Por Gail Evans, abogado principal de los demandantes, Yazzie contra el Estado de Nuevo México
(Este artículo apareció en el Albuquerque Journal.)
Nuestros tribunales tienen el papel crítico de defender los derechos constitucionales de nuestros niños. La Constitución de Nuevo México garantiza a los niños una educación suficiente, que los prepare para los rigores de la universidad y la fuerza laboral. Pero durante décadas, nuestro estado ha fallado a nuestros estudiantes.
Nuestro sistema de educación pública es lamentablemente insuficiente, lo que llevó a un tribunal de distrito a dictaminar en julio pasado que el estado está violando los derechos constitucionales de nuestros estudiantes. Después de un gran número de pruebas y testimonios de docenas de expertos, el tribunal determinó que el estado no ha invertido adecuadamente en la educación pública ni ha adoptado la instrucción y los programas educativos constitucionalmente requeridos para cerrar las brechas de rendimiento de los estudiantes de N.M., especialmente los de bajos ingresos, los nativos americanos, los estudiantes de inglés y los estudiantes con discapacidades.
El proceso legislativo es un proceso político plagado de intereses contrapuestos. Durante años, nuestros niños han sido maltratados por los presupuestos legislativos que han subfinanciado sistemáticamente las escuelas públicas. Desgraciadamente, incluso después de la sentencia del tribunal, la legislatura de este año sólo ha hecho parte del camino para abordar los cambios necesarios.
Aunque la financiación asignada a las escuelas públicas es mayor que en los últimos años, ni siquiera nos devolverá a los niveles de 2008 cuando se ajuste a la inflación. Al igual que hoy, en 2008, nuestra financiación era insuficiente y los resultados educativos de nuestro estado se situaban en los últimos puestos a nivel nacional o cerca de ellos. Llenar un agujero que nos devuelva a los niveles de financiación de 2008 no es la inversión en educación que requiere nuestra Constitución.
El aumento de la financiación no será suficiente para garantizar que los servicios sociales, el asesoramiento, la atención sanitaria y los especialistas en alfabetización estén disponibles para todos los estudiantes que los necesiten. No es suficiente para cubrir los materiales didácticos básicos para el aula, ni para invertir en nuestros educadores para atraer y retener a nuevos profesores y ampliar sus cualificaciones. No es suficiente para garantizar que la enseñanza se adapte a las necesidades culturales y lingüísticas únicas de nuestros alumnos, incluidos los estudiantes de inglés y las comunidades indígenas. Y el presupuesto de transporte sigue siendo insuficiente para garantizar que todos los alumnos tengan la oportunidad de participar en programas extraescolares y de verano.
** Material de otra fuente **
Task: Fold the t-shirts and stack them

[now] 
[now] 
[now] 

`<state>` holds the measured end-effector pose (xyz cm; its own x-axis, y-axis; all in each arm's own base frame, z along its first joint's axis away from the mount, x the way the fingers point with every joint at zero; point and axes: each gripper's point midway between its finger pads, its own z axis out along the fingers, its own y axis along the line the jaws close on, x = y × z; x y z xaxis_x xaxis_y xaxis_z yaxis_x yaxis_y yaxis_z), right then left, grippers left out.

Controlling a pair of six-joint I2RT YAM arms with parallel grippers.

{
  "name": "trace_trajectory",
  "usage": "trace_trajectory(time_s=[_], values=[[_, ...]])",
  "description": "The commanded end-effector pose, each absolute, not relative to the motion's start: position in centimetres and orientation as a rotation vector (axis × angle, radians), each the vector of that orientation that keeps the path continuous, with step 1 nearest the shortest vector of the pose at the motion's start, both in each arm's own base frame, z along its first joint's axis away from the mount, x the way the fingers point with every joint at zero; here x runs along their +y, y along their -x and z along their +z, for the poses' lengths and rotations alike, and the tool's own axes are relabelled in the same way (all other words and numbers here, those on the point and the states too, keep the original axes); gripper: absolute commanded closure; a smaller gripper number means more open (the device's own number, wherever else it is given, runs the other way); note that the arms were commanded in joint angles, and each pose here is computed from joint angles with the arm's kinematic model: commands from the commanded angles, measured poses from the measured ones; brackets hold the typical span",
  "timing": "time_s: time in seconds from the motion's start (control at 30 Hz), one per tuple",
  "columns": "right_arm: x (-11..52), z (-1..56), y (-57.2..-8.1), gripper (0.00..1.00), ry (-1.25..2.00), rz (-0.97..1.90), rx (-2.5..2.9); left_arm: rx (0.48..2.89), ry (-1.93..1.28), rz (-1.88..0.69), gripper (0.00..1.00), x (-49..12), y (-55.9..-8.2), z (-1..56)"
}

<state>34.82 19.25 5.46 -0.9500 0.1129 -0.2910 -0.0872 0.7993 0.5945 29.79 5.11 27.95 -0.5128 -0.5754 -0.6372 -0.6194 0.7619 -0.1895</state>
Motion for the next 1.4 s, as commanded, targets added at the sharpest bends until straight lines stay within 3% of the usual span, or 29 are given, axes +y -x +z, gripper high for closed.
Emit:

Aunque el llamamiento del gobernador a un "golpe de luna para la educación" es ciertamente el tipo de visión que necesitamos, un golpe de luna requiere una inversión suficiente de programas, servicios, tiempo y dinero que todavía tenemos que comprometer.
Aunque es alentador que nuestra nueva gobernadora no vaya a apelar el fallo de Yazzie/Martínez, ahora ha pedido al tribunal que anule algunas partes del fallo. Esto sólo pondrá en peligro aún más las oportunidades de vida de nuestros estudiantes. En cambio, el estado debería trabajar para cumplir con el fallo y la Constitución; el éxito futuro de nuestros niños y de Nuevo México depende de ello. Los niños no deben ser peones en el proceso político. El papel del poder judicial es interpretar y hacer cumplir la ley. El fallo del tribunal nos obliga a actuar, ordenando que hagamos algo mejor por nuestros estudiantes. Nuestros niños son inteligentes y capaces, y ricos en cultura y diversidad. Podemos ofrecer un sistema educativo que sirva a todos los nuevomexicanos, independientemente de sus circunstancias económicas o su origen cultural.